This is really two inequalities:

-3 < (2/x) - 4 < 3

So add 4 to all "three" sides:

-3 + 4 < (2/x) - 4 + 4 < 3 + 4

1 < 2/x < 7

So 1 < 2/x and 2/x < 7

The first gives:

0 < 2/x -1

0 < (2-x)/x

which is positive for x < 2.

The second gives:

2/x < 7

2/x - 7 < 0

(2-7x)/x < 0

which is negative for x > 2/7.

So 2/7 < x < 2.

-Dan

- Oct 12th 2006, 01:30 PM #3
2. Given points: (3, 4), (5, 8) and (3, 9)

Show that they form the points of a right triangle.

I'm not going to do all of it, just point you along.

Slopes: If this is a right triangle then two lines connecting these points are perpendicular. Two lines are perpendicular if m1*m2 = -1, where m1 and m2 are the slopes of the lines in question. So pairing off the points, find the slopes of the lines between them (you'll have 3 lines). Now determine if any two of these are perpendicular.

Distances: If this is a right triangle, then the distances will follow a^2 + b^2 = c^2, where c is the longest side. So find the distance between each pair of points and see if it fits the Pythagorean Theorem.

-Dan

- Oct 12th 2006, 01:33 PM #4
(1)Find the equation of line which has y intercept “-5” and is perpendicular to the line joining the points (3, 6) and (1, 8)

The equation of your line is

y = mx + b.

We know that the y-intercept is -5, so b = -5

Now, we know this line is perpendicular to the line connecting the points (3,6) and (1,8). Call this slope M. We know then that m*M = -1. So find M, then you can find m.

-Dan

- Oct 12th 2006, 01:36 PM #5

Find the equation of the circle with centre at (2, -3) and whose radius is “3” times the radius of x^2 + y^2 - 2x - 4y = 11.

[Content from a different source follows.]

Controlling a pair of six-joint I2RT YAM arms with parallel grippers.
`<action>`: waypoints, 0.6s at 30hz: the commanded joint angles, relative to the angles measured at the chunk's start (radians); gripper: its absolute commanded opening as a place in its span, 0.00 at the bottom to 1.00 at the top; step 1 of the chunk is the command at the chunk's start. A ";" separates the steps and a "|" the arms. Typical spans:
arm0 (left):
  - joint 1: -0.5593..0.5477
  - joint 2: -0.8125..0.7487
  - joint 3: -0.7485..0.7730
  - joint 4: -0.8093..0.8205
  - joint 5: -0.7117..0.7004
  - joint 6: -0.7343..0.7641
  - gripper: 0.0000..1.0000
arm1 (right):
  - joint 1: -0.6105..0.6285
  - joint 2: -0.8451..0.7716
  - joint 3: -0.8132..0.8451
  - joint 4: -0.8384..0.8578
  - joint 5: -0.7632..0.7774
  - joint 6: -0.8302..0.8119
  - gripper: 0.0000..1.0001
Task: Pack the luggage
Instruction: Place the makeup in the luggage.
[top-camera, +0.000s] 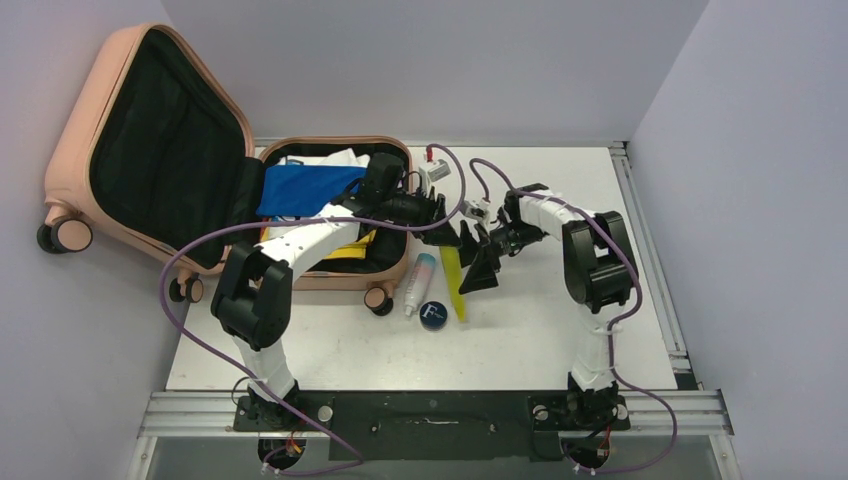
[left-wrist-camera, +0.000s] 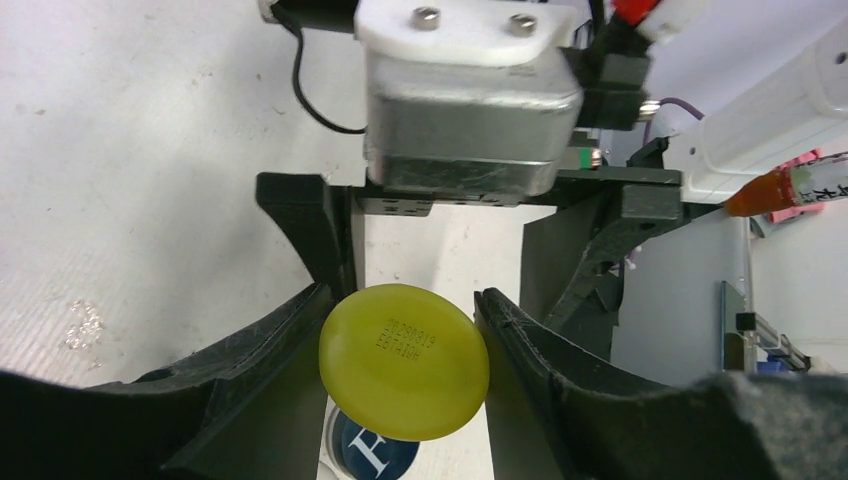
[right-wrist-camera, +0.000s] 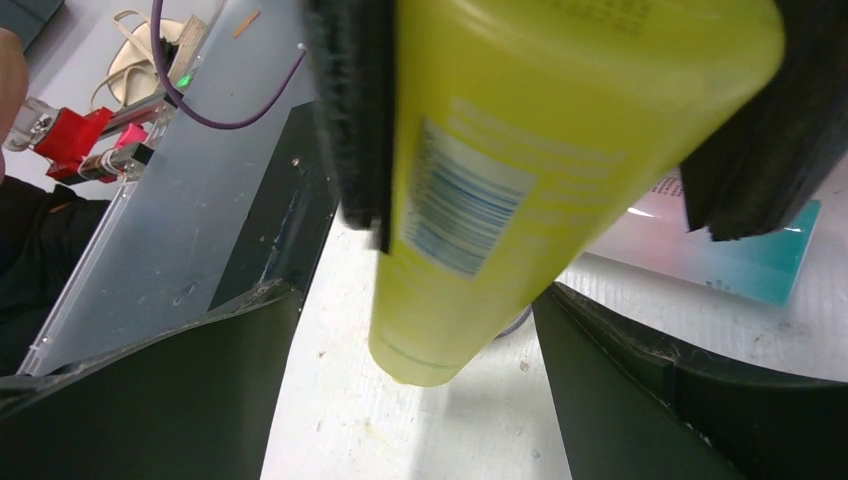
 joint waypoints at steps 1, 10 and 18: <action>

The first thing we need to do is put the second circle into standard form. We do this by completing the square for both x and y:

x^2 - 2x + 1 + y^2 - 4y + 4 = 11 + 1 + 4

(x - 1)^2 + (y - 2)^2 = 16

So this circle has a radius of 4. The circle we want has a radius of 3*4 = 12.

So

(x -2)^2 + (y+3)^2 = 144 is the desired circle.

-Dan